-- WHAT YOU WILL DO --
Set every entry below down once more, exactly as it stands, without images.

++++ RECORDS SHOWN ++++

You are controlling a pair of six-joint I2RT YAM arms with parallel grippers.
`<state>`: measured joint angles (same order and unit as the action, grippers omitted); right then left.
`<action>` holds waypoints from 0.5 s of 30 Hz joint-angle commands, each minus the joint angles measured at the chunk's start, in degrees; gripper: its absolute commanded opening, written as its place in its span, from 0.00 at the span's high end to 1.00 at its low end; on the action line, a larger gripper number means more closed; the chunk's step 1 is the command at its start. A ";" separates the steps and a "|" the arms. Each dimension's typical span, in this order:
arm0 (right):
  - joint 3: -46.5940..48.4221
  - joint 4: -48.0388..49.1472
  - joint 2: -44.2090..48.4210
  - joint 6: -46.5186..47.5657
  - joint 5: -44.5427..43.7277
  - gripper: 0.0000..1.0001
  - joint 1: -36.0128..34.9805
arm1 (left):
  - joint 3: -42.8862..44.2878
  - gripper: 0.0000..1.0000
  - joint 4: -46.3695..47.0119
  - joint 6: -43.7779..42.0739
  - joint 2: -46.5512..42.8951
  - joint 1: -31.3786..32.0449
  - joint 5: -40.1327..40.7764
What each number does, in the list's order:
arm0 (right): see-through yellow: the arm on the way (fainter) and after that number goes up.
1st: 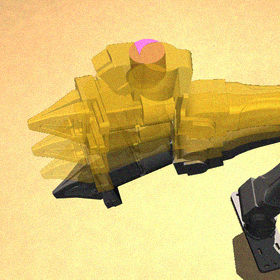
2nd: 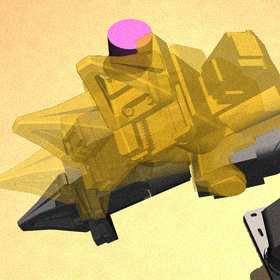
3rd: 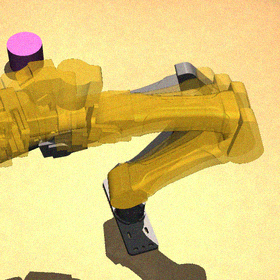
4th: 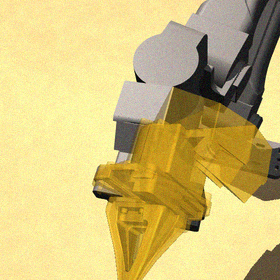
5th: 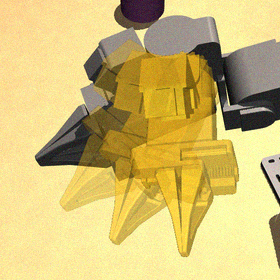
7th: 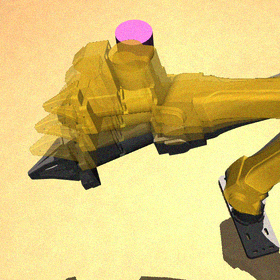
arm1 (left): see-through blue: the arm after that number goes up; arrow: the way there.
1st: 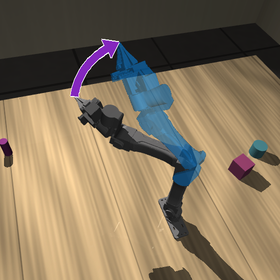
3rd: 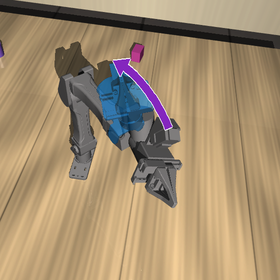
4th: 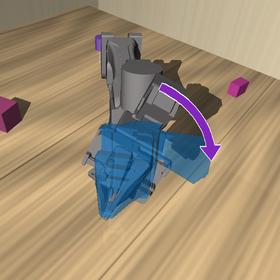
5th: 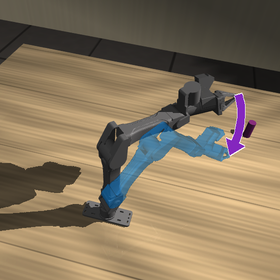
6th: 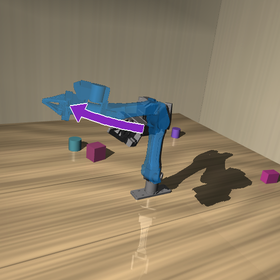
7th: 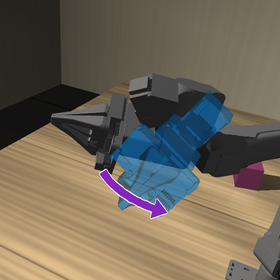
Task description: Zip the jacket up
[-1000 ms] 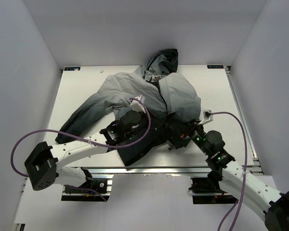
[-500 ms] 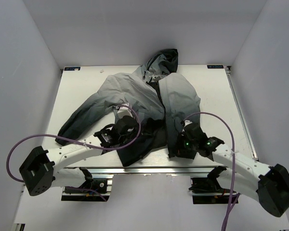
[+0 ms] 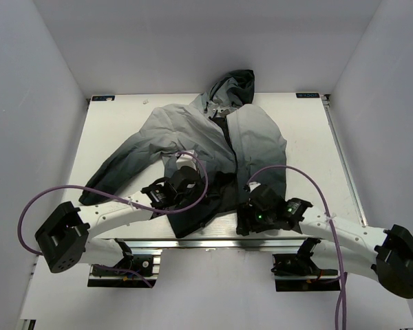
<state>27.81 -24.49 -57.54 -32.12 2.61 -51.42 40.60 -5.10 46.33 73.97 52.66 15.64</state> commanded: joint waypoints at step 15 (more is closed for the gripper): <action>7.96 -7.85 -12.59 -20.53 -30.82 0.40 -13.09 | -3.42 1.00 2.47 -0.45 -5.59 -0.19 -2.19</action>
<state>33.34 -30.68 -69.08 -49.58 -22.81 -63.94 38.04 -3.99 45.95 70.74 52.66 14.11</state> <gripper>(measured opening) 0.606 0.034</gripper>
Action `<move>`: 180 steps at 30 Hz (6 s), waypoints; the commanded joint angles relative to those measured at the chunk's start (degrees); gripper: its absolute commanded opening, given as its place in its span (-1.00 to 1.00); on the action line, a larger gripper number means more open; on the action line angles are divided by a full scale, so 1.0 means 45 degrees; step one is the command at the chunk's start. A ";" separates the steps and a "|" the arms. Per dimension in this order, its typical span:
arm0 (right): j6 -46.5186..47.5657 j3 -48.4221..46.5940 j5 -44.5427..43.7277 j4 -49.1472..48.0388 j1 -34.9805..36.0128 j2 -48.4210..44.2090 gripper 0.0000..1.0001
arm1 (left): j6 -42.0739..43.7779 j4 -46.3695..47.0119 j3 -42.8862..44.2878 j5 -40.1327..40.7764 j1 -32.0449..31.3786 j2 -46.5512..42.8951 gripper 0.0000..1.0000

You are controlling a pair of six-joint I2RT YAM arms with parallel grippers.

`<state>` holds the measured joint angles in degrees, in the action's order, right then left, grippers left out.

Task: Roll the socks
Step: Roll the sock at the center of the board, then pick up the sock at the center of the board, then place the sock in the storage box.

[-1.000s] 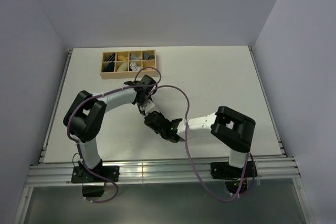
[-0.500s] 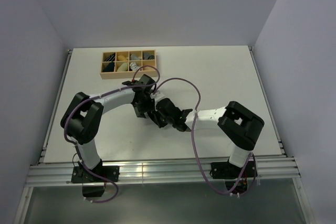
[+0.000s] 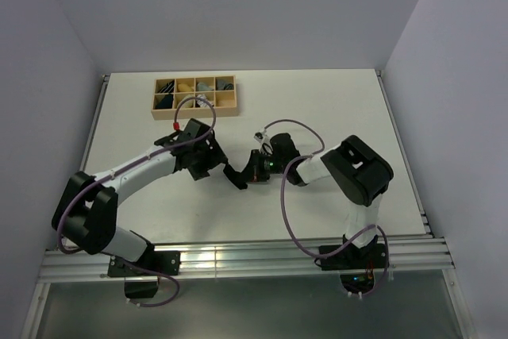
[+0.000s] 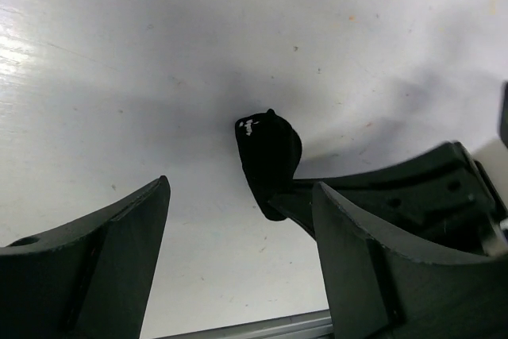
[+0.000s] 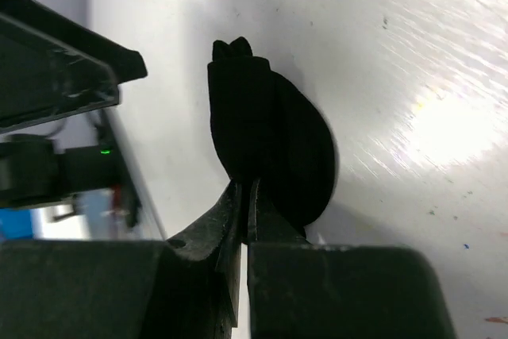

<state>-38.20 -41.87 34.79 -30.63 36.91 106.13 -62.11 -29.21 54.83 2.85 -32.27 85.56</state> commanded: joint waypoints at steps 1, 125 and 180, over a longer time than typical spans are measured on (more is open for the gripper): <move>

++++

-- YOUR SOLUTION --
You are controlling a pair of six-joint I2RT YAM arms with parallel grippers.
`<state>`: measured joint angles (same order and unit as the action, grippers omitted); right then left.
`<action>` holds waypoints from 0.5 s of 30 Hz joint-angle commands, each minus the joint angles measured at the chunk's start, in degrees; gripper: its absolute commanded opening, written as its place in its span, from 0.00 at the span's high end to 1.00 at its low end; on the action line, a larger gripper number means more closed; the chunk's step 1 is the command at its start. A ";" separates the steps and a "|" the arms. Each dimension's typical span, in this order:
arm0 (right):
  - joint 3: -46.5940..48.4221
  - joint 4: -48.0388..49.1472
  - joint 2: -44.2090..48.4210
  - joint 6: -46.5186..47.5657
  - joint 5: -44.5427..43.7277
  - gripper: 0.0000..1.0001
  - joint 1: -36.0128..34.9805
arm1 (left):
  - joint 3: -42.8862..44.2878
  - gripper: 0.0000..1.0000
  - joint 4: -46.3695..47.0119
  - joint 6: -43.7779..42.0739
  - joint 2: -46.5512..42.8951
  - joint 1: -31.3786..32.0449
  - joint 5: -40.1327..40.7764
What each number does, in the list's order:
arm0 (right): see-through yellow: the arm on the way (fainter) and after that number goes up.
1st: 
2nd: 
3rd: 
4th: 
5th: 
7th: 
arm1 (left): see-through blue: the arm after that number goes up; arrow: the way there.
1st: 
3rd: 
4th: 
5th: 
6th: 
7th: 
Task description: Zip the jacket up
[-1000 ms] 
[-500 ms] 
[+0 ms] 
<state>27.81 -24.49 -57.54 -32.12 2.61 -51.42 40.60 -5.10 46.33 73.97 52.66 15.64</state> commanded: joint waypoints at step 15 (more is closed for the gripper): <action>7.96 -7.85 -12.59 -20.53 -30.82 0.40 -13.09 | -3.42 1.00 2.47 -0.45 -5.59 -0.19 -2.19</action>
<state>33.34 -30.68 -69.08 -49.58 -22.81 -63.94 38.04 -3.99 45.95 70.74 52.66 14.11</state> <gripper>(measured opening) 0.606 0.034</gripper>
Action `<move>`: 180 steps at 30 Hz (6 s), waypoints; the commanded joint angles relative to those measured at the chunk's start (degrees); gripper: its absolute commanded opening, given as its place in its span (-1.00 to 1.00); on the action line, a larger gripper number means more open; on the action line angles are divided by a full scale, so 1.0 means 45 degrees; step one is the command at the chunk's start. A ";" separates the steps and a "|" the arms. Per dimension in this order, its typical span:
arm0 (right): j6 -46.5186..47.5657 j3 -48.4221..46.5940 j5 -44.5427..43.7277 j4 -49.1472..48.0388 j1 -34.9805..36.0128 j2 -48.4210..44.2090 gripper 0.0000..1.0001
arm1 (left): j6 -42.0739..43.7779 j4 -46.3695..47.0119 j3 -42.8862..44.2878 j5 -40.1327..40.7764 j1 -32.0449..31.3786 j2 -46.5512..42.8951 gripper 0.0000..1.0000

You are controlling a pair of six-joint I2RT YAM arms with parallel grippers.

`<state>` holds the measured joint angles in degrees, in the action's order, right then left, grippers left out.

Task: Roll the socks
Step: Roll the sock at the center of the board, then pick up the sock at the center of the board, then place the sock in the storage box.

[-1.000s] 
[-0.500s] 
[+0.000s] 
[+0.000s] 
[+0.000s] 

<state>-38.20 -41.87 34.79 -30.63 36.91 106.13 -62.11 -29.21 54.83 2.85 -32.27 85.56</state> commanded: joint waypoints at steps 1, 125 and 180, over a longer time than typical spans are measured on (more is open for the gripper): <move>

This output contains the full answer.